(Extracted records)
_ _ _ _

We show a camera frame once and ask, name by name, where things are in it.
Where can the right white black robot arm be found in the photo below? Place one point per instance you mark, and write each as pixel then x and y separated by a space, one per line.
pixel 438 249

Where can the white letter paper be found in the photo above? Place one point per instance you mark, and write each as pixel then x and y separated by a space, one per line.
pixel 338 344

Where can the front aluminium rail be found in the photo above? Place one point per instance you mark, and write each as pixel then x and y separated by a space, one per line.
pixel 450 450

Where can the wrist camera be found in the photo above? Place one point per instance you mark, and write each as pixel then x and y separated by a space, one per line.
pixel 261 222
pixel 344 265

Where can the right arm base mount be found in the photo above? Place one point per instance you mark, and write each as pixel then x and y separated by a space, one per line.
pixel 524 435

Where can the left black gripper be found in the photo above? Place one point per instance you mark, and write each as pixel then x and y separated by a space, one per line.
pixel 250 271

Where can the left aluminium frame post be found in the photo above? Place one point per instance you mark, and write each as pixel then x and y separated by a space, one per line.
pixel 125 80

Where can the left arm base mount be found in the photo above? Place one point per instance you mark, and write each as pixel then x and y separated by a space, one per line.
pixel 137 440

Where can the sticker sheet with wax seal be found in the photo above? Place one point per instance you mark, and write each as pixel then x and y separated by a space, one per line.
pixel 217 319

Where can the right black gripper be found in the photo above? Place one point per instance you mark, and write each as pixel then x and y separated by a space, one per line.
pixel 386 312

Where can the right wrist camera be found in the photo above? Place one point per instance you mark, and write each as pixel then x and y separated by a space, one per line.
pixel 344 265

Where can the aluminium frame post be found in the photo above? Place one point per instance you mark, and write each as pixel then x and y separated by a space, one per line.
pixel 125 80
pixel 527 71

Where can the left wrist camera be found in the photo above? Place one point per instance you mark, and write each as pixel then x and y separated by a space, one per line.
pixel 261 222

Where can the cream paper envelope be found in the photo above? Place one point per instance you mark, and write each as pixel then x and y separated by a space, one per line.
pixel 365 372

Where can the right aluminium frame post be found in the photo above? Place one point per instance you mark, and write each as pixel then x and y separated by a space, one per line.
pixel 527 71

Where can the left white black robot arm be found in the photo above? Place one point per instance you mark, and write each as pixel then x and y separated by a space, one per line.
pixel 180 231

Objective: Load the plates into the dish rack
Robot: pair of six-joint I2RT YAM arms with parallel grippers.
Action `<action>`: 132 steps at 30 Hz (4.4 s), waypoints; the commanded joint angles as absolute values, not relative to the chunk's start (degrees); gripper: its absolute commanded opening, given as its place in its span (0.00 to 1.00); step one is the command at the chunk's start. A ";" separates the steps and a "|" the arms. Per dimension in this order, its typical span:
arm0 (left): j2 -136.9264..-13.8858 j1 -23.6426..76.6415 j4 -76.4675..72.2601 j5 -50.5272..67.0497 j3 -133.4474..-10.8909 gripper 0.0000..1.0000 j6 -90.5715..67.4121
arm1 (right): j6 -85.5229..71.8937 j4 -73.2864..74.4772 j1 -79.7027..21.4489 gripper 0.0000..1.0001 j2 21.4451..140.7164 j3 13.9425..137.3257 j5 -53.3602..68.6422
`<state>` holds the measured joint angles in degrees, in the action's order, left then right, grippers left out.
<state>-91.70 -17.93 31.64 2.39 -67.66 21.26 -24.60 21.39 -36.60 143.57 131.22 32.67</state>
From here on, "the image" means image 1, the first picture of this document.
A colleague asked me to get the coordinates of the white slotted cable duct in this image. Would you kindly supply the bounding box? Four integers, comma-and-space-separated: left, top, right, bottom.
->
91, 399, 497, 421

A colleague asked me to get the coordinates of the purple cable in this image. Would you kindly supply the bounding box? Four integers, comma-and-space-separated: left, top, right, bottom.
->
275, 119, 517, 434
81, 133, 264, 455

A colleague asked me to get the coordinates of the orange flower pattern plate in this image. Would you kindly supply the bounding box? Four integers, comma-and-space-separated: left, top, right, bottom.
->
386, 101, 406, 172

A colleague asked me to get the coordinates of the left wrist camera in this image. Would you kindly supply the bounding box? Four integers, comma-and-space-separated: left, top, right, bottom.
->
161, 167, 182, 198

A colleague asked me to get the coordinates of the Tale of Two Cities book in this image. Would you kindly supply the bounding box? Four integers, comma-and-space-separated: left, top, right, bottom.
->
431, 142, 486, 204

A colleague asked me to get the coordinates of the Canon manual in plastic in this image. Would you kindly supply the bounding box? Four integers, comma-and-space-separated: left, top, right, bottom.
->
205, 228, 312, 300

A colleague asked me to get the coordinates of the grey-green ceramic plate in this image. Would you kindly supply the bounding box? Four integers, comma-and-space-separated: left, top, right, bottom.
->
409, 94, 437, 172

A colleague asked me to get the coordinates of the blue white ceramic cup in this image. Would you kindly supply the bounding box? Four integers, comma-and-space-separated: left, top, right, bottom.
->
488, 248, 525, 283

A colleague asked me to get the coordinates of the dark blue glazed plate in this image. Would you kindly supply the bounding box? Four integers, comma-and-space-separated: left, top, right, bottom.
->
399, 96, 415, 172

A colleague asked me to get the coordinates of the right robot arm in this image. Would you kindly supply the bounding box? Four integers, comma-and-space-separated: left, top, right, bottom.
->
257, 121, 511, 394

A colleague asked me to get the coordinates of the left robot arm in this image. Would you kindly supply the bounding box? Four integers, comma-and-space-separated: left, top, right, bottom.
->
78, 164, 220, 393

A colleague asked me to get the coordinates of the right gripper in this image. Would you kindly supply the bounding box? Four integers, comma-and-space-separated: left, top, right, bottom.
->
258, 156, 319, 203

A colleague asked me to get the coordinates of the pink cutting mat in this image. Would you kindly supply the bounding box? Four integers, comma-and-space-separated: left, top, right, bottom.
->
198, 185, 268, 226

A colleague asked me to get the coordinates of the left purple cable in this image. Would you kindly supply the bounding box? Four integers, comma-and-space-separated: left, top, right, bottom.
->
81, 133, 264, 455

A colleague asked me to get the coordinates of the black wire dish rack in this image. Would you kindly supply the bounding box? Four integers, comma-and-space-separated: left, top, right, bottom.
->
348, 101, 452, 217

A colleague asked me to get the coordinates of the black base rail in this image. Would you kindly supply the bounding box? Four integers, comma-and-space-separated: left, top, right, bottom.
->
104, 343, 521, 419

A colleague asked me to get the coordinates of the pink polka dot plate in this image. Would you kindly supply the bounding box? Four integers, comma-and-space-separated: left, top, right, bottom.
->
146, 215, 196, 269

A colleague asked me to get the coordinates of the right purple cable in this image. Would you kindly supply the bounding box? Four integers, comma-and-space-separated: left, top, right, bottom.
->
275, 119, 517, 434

_ _ _ _

** Instructions for the task **
Reproduce every record, making sure each one stays exactly the same.

** Written reply **
We show a camera frame once and ask, name by name, where things are in it.
Where can the right white black robot arm be found in the photo below? Place one point per instance you mark, and write each as pixel then x and y separated by a space, one per line.
pixel 438 249

Where can the white letter paper be found in the photo above? Place one point per instance you mark, and write each as pixel then x and y separated by a space, one per line.
pixel 338 344

Where can the front aluminium rail be found in the photo above? Place one point per instance you mark, and write each as pixel then x and y separated by a space, one per line.
pixel 450 450

Where can the wrist camera be found in the photo above? Place one point per instance you mark, and write each as pixel then x and y separated by a space, one per line.
pixel 261 222
pixel 344 265

Where can the right arm base mount be found in the photo above? Place one point per instance you mark, and write each as pixel then x and y separated by a space, one per line.
pixel 524 435

Where can the left black gripper be found in the photo above? Place one point per instance you mark, and write each as pixel then x and y separated by a space, one per line.
pixel 250 271

Where can the left aluminium frame post be found in the photo above? Place one point per instance you mark, and write each as pixel then x and y separated by a space, one per line.
pixel 125 80

Where can the left arm base mount be found in the photo above? Place one point per instance you mark, and write each as pixel then x and y separated by a space, one per line.
pixel 137 440

Where can the sticker sheet with wax seal be found in the photo above? Place one point per instance you mark, and write each as pixel then x and y separated by a space, one per line.
pixel 217 319

Where can the right black gripper be found in the photo above? Place one point per instance you mark, and write each as pixel then x and y separated by a space, one per line.
pixel 386 312

Where can the right wrist camera be found in the photo above? Place one point per instance you mark, and write each as pixel then x and y separated by a space, one per line.
pixel 344 265

Where can the aluminium frame post be found in the photo above? Place one point per instance you mark, and write each as pixel then x and y separated by a space, one per line.
pixel 125 80
pixel 527 71

Where can the left wrist camera be found in the photo above? Place one point per instance you mark, and write each as pixel then x and y separated by a space, one per line.
pixel 261 222

Where can the cream paper envelope be found in the photo above? Place one point per instance you mark, and write each as pixel then x and y separated by a space, one per line.
pixel 365 372

Where can the right aluminium frame post be found in the photo above? Place one point per instance you mark, and write each as pixel then x and y separated by a space, one per line.
pixel 527 71

Where can the left white black robot arm be found in the photo above? Place one point per instance you mark, and write each as pixel then x and y separated by a space, one per line.
pixel 180 231

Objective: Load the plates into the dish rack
Robot: pair of six-joint I2RT YAM arms with parallel grippers.
Action `<action>`: 132 steps at 30 Hz (4.4 s), waypoints; the commanded joint angles as absolute values, not relative to the chunk's start (degrees); gripper: its absolute commanded opening, given as its place in its span (0.00 to 1.00); step one is the command at the chunk's start. A ";" separates the steps and a "|" the arms. Per dimension in this order, its typical span:
arm0 (left): j2 -136.9264..-13.8858 j1 -23.6426..76.6415 j4 -76.4675..72.2601 j5 -50.5272..67.0497 j3 -133.4474..-10.8909 gripper 0.0000..1.0000 j6 -90.5715..67.4121
arm1 (right): j6 -85.5229..71.8937 j4 -73.2864..74.4772 j1 -79.7027..21.4489 gripper 0.0000..1.0001 j2 21.4451..140.7164 j3 13.9425..137.3257 j5 -53.3602..68.6422
`<state>` holds the measured joint angles in degrees, in the action's order, left then right, grippers left out.
<state>-91.70 -17.93 31.64 2.39 -67.66 21.26 -24.60 21.39 -36.60 143.57 131.22 32.67</state>
From here on, "the image" means image 1, the first picture of this document.
A colleague asked me to get the coordinates of the white slotted cable duct in this image. Would you kindly supply the bounding box? Four integers, comma-and-space-separated: left, top, right, bottom.
->
91, 399, 497, 421

A colleague asked me to get the coordinates of the purple cable in this image. Would you kindly supply the bounding box? Four integers, comma-and-space-separated: left, top, right, bottom.
->
275, 119, 517, 434
81, 133, 264, 455

A colleague asked me to get the coordinates of the orange flower pattern plate in this image. Would you kindly supply the bounding box? Four integers, comma-and-space-separated: left, top, right, bottom.
->
386, 101, 406, 172

A colleague asked me to get the coordinates of the left wrist camera in this image. Would you kindly supply the bounding box? Four integers, comma-and-space-separated: left, top, right, bottom.
->
161, 167, 182, 198

A colleague asked me to get the coordinates of the Tale of Two Cities book in this image. Would you kindly supply the bounding box? Four integers, comma-and-space-separated: left, top, right, bottom.
->
431, 142, 486, 204

A colleague asked me to get the coordinates of the Canon manual in plastic in this image. Would you kindly supply the bounding box? Four integers, comma-and-space-separated: left, top, right, bottom.
->
205, 228, 312, 300

A colleague asked me to get the coordinates of the grey-green ceramic plate in this image. Would you kindly supply the bounding box? Four integers, comma-and-space-separated: left, top, right, bottom.
->
409, 94, 437, 172

A colleague asked me to get the coordinates of the blue white ceramic cup in this image. Would you kindly supply the bounding box? Four integers, comma-and-space-separated: left, top, right, bottom.
->
488, 248, 525, 283

A colleague asked me to get the coordinates of the dark blue glazed plate in this image. Would you kindly supply the bounding box? Four integers, comma-and-space-separated: left, top, right, bottom.
->
399, 96, 415, 172

A colleague asked me to get the coordinates of the right robot arm in this image. Would you kindly supply the bounding box? Four integers, comma-and-space-separated: left, top, right, bottom.
->
257, 121, 511, 394

A colleague asked me to get the coordinates of the left robot arm in this image. Would you kindly supply the bounding box? Four integers, comma-and-space-separated: left, top, right, bottom.
->
78, 164, 220, 393

A colleague asked me to get the coordinates of the right gripper in this image. Would you kindly supply the bounding box? Four integers, comma-and-space-separated: left, top, right, bottom.
->
258, 156, 319, 203

A colleague asked me to get the coordinates of the pink cutting mat in this image. Would you kindly supply the bounding box? Four integers, comma-and-space-separated: left, top, right, bottom.
->
198, 185, 268, 226

A colleague asked me to get the coordinates of the left purple cable in this image. Would you kindly supply the bounding box? Four integers, comma-and-space-separated: left, top, right, bottom.
->
81, 133, 264, 455

A colleague asked me to get the coordinates of the black wire dish rack in this image. Would you kindly supply the bounding box? Four integers, comma-and-space-separated: left, top, right, bottom.
->
348, 101, 452, 217

A colleague asked me to get the coordinates of the black base rail in this image. Would you kindly supply the bounding box? Four integers, comma-and-space-separated: left, top, right, bottom.
->
104, 343, 521, 419

A colleague asked me to get the coordinates of the pink polka dot plate in this image. Would you kindly supply the bounding box? Four integers, comma-and-space-separated: left, top, right, bottom.
->
146, 215, 196, 269

A colleague asked me to get the coordinates of the right purple cable in this image. Would you kindly supply the bounding box? Four integers, comma-and-space-separated: left, top, right, bottom.
->
275, 119, 517, 434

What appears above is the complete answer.